История психологии. Проблемы методологии - страница 26



Житейские знания накапливаются «несистематически», спонтанно; научные психологические знания – результат целенаправленной познавательной, систематически организуемой и осуществляемой деятельности.

Житейские знания носят интуитивный характер в отличие от научного знания – «систематизированного, инструментально оснащенного»: «Для научного психолога удачная догадка становится гипотезой, допускающей экспериментальную проверку. Конечно, эксперимент возможен и в житейской психологии, и люди часто прибегают к этому эффективному средству получения необходимой информации (не ожи дая подходящего случая, а активно организуя его). Однако научно‐психологические эксперименты отличаются не только большей строгостью своих гипотез, но условиями поведения. В современной психологии эти условия нередко отделены от жизненной конкретности и даже могут искажать ее. Отличаются и результаты экспериментов: ученым нередко приходится отказываться от собственных обыденных представлений, “не веря своим глазам”» (там же).

Различны формы представления и сохранения житейских и научных знаний. «Обширный опыт житейской психологии сохраняется и существует в соответствии с теми видами практики, из которых он получен и которые он обнаруживает. Он может быть упорядочен в традициях и обрядах, народной мудрости, афоризмах, однако основания таких систематизаций остаются конкретными, ситуативными. Если ситуативные выводы противоречат один другому… то житейскую мудрость это не смущает, ей нет нужды стремиться к единообразию. Научная психология систематизирует знания в форме логических непротиворечивых положений, аксиом и гипотез. Знания направленно аккумулируются, служат базой расширения и углубления найденных закономерностей, и происходит это именно благодаря наличию специального предметного языка» (там же).

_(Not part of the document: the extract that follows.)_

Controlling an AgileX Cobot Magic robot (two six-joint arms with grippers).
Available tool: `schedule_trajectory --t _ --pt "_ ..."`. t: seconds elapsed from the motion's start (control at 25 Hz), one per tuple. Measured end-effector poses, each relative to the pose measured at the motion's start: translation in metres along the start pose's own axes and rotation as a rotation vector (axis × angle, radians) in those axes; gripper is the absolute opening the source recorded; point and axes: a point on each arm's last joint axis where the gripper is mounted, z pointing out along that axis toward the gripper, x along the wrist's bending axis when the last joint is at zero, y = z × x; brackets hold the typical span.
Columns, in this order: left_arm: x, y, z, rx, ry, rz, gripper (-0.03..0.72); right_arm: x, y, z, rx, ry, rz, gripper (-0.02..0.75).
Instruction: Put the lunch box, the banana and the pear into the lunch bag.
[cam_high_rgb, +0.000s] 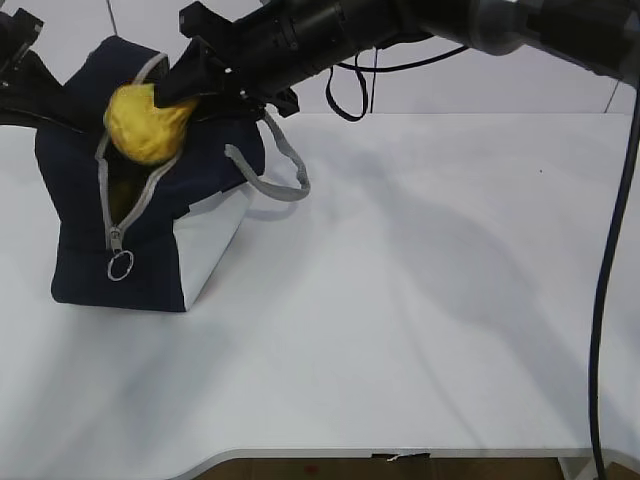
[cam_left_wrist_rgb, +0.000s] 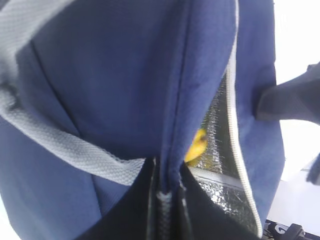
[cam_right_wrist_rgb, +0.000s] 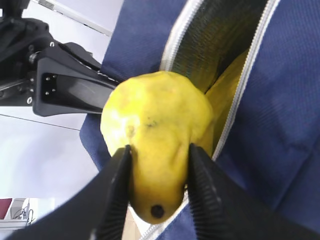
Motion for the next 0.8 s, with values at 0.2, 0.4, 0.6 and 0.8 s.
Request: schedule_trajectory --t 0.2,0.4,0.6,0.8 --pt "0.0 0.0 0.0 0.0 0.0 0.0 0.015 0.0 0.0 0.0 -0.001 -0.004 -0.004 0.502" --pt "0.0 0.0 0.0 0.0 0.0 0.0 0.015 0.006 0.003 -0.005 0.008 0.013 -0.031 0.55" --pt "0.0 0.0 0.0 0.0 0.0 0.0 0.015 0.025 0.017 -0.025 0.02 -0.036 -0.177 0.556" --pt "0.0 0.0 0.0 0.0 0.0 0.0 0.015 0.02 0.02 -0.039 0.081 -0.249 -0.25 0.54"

Широкое использование и передача житейских знаний затруднены в силу их конкретности, ситуативного характера, жесткой соотнесенности с индивидуальным опытом их субъекта. «Собственный опыт, соразмерный со своими возможностями и специфическими условиями, приходится переживать и накапливать заново» (там же). К указанным признакам демаркации обыденных и научных знаний можно добавить различия в изучаемых ими объектах реальности и обусловленную этим специфику языков их описания. Если объекты обыденного сознания представлены в жизненной практике человека, вплетены в нее, являются привычными и знакомыми и только в этом качестве могут быть осознаны в ходе взаимодействия человека с ними, то наука исследует те объекты, которые не освоены практикой, часто отсутствуют в ней. Отсюда вытекает недостаточность для раскрытия природы объектов науки естественного языка, используемого в обыденном сознании, и необходимость создания особого языка описания ее объектов: «…Понятия обыденного языка нечетки и многозначны, их точный смысл чаще всего обнаруживается лишь в контексте языкового общения, контролируемого повседневным опытом. Наука же не может положиться на такой контроль, поскольку она преимущественно имеет дело с объектами, не освоенными в обыденной практической деятельности. Чтобы описать изучаемые явления, она стремится, как можно более четко фиксировать свои понятия и определения. Выработка наукой специального языка, пригодного для описания ею объектов, необычных с точки зрения здравого смысла, является необходимым условием научного исследования. Язык науки постоянно развивается по мере ее проникновения во все новые области объективного мира. Причем он оказывает обратное воздействие на повседневный, естественный язык» (Введение в философию, 1989, с. 368).